• _Exercise aim_
Find all lines in the records that include the word "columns", and copy them out.

◆ ◆ ◆ ◆

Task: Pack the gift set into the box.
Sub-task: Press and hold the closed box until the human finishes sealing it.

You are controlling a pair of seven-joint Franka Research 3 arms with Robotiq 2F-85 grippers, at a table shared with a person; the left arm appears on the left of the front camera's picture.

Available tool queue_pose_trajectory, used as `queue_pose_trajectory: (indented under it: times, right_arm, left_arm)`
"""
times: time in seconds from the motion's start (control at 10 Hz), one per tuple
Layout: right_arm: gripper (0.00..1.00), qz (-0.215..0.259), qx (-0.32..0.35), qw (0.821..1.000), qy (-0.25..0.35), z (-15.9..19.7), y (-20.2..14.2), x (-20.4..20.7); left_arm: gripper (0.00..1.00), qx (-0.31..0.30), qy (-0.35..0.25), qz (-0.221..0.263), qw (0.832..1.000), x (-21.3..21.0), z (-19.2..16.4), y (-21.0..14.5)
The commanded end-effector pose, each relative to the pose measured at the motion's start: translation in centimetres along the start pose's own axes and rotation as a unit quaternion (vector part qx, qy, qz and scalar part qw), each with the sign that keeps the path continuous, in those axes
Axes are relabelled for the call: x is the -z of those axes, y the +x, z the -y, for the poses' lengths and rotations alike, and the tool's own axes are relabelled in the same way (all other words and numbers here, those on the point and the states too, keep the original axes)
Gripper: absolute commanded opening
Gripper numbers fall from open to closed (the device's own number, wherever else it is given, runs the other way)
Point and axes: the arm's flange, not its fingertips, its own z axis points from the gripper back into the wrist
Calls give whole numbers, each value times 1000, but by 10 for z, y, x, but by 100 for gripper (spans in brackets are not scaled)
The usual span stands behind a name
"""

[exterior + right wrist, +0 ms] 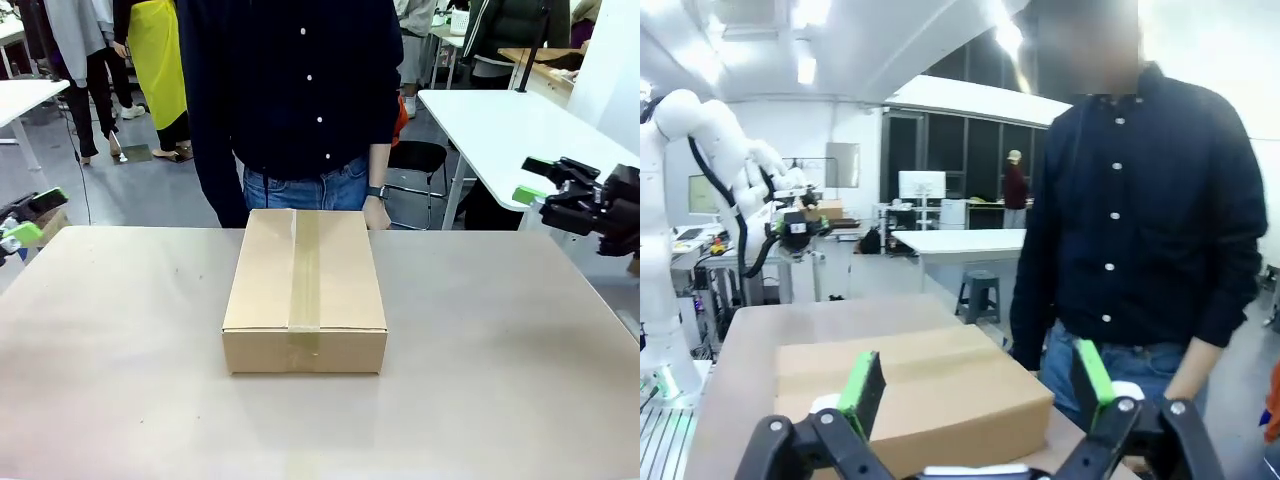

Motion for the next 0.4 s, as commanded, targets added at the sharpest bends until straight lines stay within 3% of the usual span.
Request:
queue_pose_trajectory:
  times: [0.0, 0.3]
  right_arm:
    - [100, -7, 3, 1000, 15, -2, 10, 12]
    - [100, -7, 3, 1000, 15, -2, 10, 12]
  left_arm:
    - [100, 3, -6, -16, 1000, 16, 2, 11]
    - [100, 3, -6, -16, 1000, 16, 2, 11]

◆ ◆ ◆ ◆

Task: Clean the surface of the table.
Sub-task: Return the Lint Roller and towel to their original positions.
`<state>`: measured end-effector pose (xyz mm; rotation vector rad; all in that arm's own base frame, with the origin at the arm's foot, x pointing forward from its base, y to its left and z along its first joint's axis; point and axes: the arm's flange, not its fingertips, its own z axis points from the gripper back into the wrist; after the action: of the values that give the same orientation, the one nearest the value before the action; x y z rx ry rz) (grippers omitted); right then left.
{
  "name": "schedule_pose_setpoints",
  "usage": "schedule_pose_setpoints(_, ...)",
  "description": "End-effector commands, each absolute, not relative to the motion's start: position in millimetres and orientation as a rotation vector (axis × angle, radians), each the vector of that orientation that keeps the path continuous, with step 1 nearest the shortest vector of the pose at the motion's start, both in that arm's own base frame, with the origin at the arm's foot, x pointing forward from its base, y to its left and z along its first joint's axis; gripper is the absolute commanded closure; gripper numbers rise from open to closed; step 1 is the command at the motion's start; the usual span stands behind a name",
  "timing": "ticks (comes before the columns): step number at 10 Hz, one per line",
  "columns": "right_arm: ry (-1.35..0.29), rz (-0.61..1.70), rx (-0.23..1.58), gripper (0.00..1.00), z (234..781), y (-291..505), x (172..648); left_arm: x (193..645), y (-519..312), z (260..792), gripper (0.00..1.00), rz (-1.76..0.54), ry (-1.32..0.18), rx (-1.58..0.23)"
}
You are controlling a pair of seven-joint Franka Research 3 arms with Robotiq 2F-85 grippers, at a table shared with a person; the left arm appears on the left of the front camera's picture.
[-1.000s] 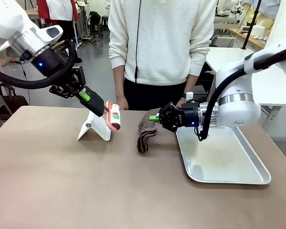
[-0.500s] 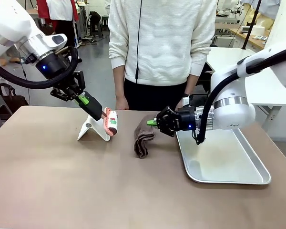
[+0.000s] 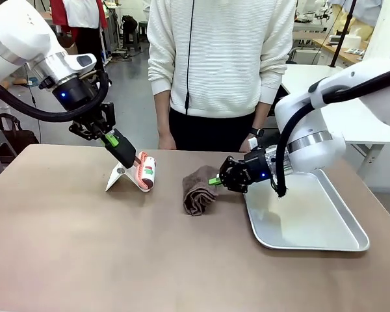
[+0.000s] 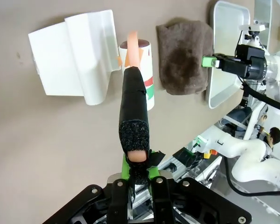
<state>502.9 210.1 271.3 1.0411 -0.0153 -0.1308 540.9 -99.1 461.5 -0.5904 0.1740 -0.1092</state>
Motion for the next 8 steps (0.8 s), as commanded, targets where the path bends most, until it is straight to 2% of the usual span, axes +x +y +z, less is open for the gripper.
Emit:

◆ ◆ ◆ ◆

• _Task result_
  "timing": "ticks (comes before the columns): step number at 10 Hz, one per line",
  "columns": "right_arm: ry (-1.35..0.29), rz (-0.61..1.70), rx (-0.23..1.58), gripper (0.00..1.00), z (234..781), y (-291..505), x (172..648); left_arm: x (193..645), y (-519..312), z (260..792), gripper (0.00..1.00), rz (-1.76..0.54), ry (-1.32..0.18), rx (-1.58..0.23)"

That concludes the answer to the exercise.